GDPR, is it just an IT thing?
I was at my local the other night and overheard a group of co-workers saying that they had the whole GDPR stuff “sussed” as they
just bought licences for software that will sort it out. Define problem, buy solution, plug the hole, job done. I have heard of other stories of developers working on a “GDPR in a box” that will be the “all in one solution” that will somehow collate information from multiple sources and somehow magically clean up your data ready for May 28th. This is very much a compliance or “IT’ approach. We need on-line security so we buy a firewall. We don’t want the hassle, so put everything in the cloud. The emphasis from the business community – and therefore software vendors – is to make everything easy, counting the number of clicks, or making everything “user-friendly” – anything to make the problem go away. Dumb it down and free it up. This is where the concept of ‘Privacy by Design’ comes in.

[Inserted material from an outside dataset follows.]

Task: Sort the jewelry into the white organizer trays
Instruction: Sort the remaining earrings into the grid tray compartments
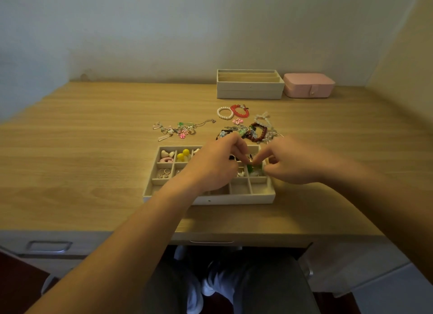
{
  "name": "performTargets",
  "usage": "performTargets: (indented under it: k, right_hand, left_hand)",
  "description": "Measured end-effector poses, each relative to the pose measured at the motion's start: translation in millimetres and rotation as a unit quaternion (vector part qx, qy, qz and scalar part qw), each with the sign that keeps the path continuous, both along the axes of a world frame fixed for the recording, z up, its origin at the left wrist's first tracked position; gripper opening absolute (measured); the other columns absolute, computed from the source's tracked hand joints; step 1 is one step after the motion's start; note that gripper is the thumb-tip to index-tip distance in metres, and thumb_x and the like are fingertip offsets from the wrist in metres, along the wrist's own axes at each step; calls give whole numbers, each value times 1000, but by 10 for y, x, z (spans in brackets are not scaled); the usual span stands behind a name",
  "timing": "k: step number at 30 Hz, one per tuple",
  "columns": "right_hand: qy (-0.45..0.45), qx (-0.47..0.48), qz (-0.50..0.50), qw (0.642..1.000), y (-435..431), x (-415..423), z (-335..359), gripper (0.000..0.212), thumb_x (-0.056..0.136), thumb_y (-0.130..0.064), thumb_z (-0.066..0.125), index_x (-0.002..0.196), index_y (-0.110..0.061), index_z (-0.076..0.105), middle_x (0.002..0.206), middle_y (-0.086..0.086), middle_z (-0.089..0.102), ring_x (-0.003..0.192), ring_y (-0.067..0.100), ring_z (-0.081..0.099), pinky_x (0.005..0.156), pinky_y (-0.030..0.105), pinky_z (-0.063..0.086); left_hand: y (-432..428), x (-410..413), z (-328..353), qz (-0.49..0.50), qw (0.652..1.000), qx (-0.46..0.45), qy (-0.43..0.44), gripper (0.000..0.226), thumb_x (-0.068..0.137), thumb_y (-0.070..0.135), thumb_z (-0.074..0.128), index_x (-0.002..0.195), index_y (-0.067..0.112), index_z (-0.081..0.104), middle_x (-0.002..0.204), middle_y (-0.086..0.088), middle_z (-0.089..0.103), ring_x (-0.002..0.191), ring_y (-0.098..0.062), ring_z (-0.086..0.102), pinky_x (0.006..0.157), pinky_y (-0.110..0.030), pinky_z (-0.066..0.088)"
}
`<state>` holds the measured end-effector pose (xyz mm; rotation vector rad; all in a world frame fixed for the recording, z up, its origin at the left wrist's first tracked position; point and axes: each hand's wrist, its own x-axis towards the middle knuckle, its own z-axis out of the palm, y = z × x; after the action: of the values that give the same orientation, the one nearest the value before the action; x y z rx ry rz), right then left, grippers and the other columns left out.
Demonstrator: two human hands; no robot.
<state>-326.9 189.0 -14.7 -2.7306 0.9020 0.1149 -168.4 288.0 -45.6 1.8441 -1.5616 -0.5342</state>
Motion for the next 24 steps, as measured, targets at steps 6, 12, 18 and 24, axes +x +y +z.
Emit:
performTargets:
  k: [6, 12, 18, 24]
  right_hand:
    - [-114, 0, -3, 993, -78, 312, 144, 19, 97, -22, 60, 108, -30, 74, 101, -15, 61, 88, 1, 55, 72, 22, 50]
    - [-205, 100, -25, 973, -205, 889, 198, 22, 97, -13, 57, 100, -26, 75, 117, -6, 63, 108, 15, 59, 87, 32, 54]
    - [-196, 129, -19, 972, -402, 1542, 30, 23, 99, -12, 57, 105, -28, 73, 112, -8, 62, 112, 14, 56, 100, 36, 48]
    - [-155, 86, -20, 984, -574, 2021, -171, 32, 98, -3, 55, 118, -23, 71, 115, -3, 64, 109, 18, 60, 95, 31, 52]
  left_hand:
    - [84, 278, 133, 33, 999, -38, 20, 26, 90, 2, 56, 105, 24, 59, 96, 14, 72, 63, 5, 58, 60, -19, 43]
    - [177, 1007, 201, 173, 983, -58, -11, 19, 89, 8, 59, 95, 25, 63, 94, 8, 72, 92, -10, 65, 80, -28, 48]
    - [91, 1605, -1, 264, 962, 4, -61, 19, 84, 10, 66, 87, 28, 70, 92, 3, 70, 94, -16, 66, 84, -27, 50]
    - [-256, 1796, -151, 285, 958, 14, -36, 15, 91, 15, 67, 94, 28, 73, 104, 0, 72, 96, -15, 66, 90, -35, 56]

What is Privacy by Design?
One of the principles, which you will hear of more and more, is “Privacy by design”. I have heard it said that in future many legacy software solutions, which currently comply with the GDPR framework, will have “client confidentiality” built into future versions. My take on it is that the authorities want get business owners to take stock and consider all aspects of keeping the data, not just playing it safe with the minimal amount of effort for the purposes required. Basically, they want you to stop and think about what data you hold, the issues it raises, what you are going to do about it and the positive action you are going to take towards that goal. Adding another software patch just ain’t gonna cut it.

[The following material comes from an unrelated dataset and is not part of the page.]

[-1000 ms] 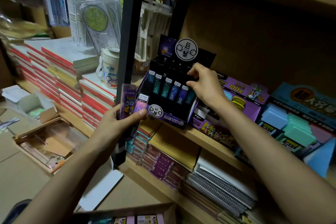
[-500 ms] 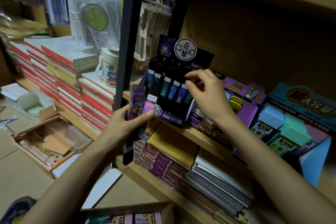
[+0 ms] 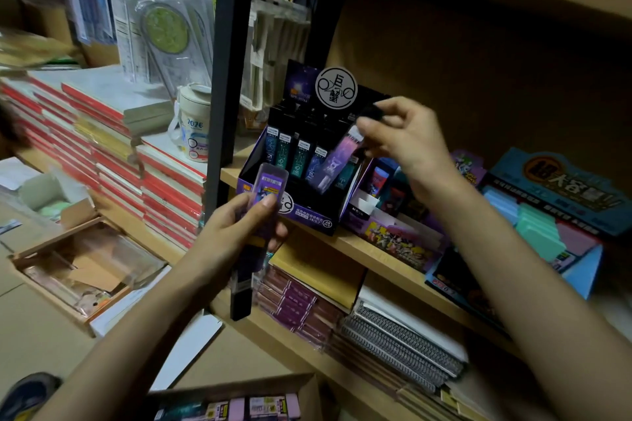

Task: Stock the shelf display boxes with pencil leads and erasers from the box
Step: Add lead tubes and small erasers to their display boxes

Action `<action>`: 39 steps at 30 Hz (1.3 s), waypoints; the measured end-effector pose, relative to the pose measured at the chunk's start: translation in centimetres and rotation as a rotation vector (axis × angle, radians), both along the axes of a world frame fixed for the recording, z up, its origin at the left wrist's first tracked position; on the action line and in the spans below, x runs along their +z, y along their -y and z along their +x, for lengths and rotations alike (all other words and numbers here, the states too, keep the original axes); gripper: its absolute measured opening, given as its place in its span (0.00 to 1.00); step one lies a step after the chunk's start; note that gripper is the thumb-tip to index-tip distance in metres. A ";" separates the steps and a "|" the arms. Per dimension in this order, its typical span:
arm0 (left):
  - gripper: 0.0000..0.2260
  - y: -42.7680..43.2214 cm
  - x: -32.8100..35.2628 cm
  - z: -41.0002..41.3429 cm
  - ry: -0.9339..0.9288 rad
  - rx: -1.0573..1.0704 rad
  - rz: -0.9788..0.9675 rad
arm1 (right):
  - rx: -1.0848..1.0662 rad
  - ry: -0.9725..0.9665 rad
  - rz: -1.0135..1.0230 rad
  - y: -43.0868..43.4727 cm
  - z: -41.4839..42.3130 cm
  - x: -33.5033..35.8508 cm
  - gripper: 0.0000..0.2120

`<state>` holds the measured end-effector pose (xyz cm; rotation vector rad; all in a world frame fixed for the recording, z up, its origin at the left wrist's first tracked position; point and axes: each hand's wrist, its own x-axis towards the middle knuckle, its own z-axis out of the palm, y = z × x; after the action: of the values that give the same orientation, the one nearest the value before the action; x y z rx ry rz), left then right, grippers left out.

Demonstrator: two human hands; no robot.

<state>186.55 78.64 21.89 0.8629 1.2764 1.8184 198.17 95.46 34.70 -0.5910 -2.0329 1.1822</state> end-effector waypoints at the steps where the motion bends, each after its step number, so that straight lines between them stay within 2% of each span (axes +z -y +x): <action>1: 0.17 0.0 0.0 -0.1 0.006 0.001 0.003 | -0.060 0.050 0.068 -0.9 0.1 0.2 0.07; 4: 0.15 0.1 0.0 -0.4 0.029 0.008 0.005 | -0.196 0.232 0.287 -2.9 -0.2 -0.7 0.09; 9: 0.13 0.1 -0.2 -0.4 0.032 0.022 -0.003 | -0.222 0.330 0.461 -3.8 -1.3 -3.4 0.08; 13: 0.16 0.2 -0.3 -0.4 0.050 0.011 -0.001 | -0.202 0.350 0.496 -4.1 -2.0 -3.7 0.09; 18: 0.15 0.2 -0.2 -0.4 0.083 0.012 0.037 | -0.200 0.342 0.415 -4.5 -1.8 -4.6 0.10; 23: 0.11 0.0 -0.2 -0.3 0.098 0.015 0.052 | -0.260 0.416 0.776 -4.5 -1.9 -4.7 0.08; 27: 0.11 0.1 -0.2 0.0 0.051 0.001 0.036 | -0.279 0.576 0.888 -4.2 -2.3 -3.2 0.09; 29: 0.11 0.2 -0.1 0.4 0.022 -0.016 0.025 | -0.273 0.581 0.888 -2.9 -1.8 -3.0 0.12; 31: 0.11 0.2 0.1 0.9 -0.001 -0.040 0.011 | -0.223 0.440 0.704 -0.5 -1.0 -3.4 0.12; 33: 0.12 0.2 0.3 1.5 -0.006 -0.072 0.006 | -0.070 0.293 0.365 2.6 -0.1 -4.3 0.08; 36: 0.13 0.2 0.5 2.4 -0.025 -0.134 0.028 | 0.220 0.173 -0.165 6.6 0.9 -6.4 0.04; 39: 0.14 0.3 0.4 3.0 -0.026 -0.142 0.025 | 0.190 0.044 -0.390 7.2 1.2 -7.2 0.03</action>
<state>189.57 78.33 22.30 0.9686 1.1795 1.7198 199.36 88.25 27.46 -0.6209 -1.9381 1.7143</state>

How does GDPR effect software?
If you consider the software in your possession, there will be multiple different packages – Outlook, Excel, Word, Sage or Xero, an Access database, CRM, Warehouse systems, Auto-Cad for drawings. That alone requires a distinct approach to each package as each has a separate function and purpose. Even though vendors will be incorporating the principles of “privacy by design” in their upcoming updates and future products releases, there is still the other half of the battle in terms of how the software is deployed and used. There is no point redesigning the software package if the way it is used does not fit the purpose of client confidentiality. This should be addressed as part of the “privacy impact assessment” and applied accordingly.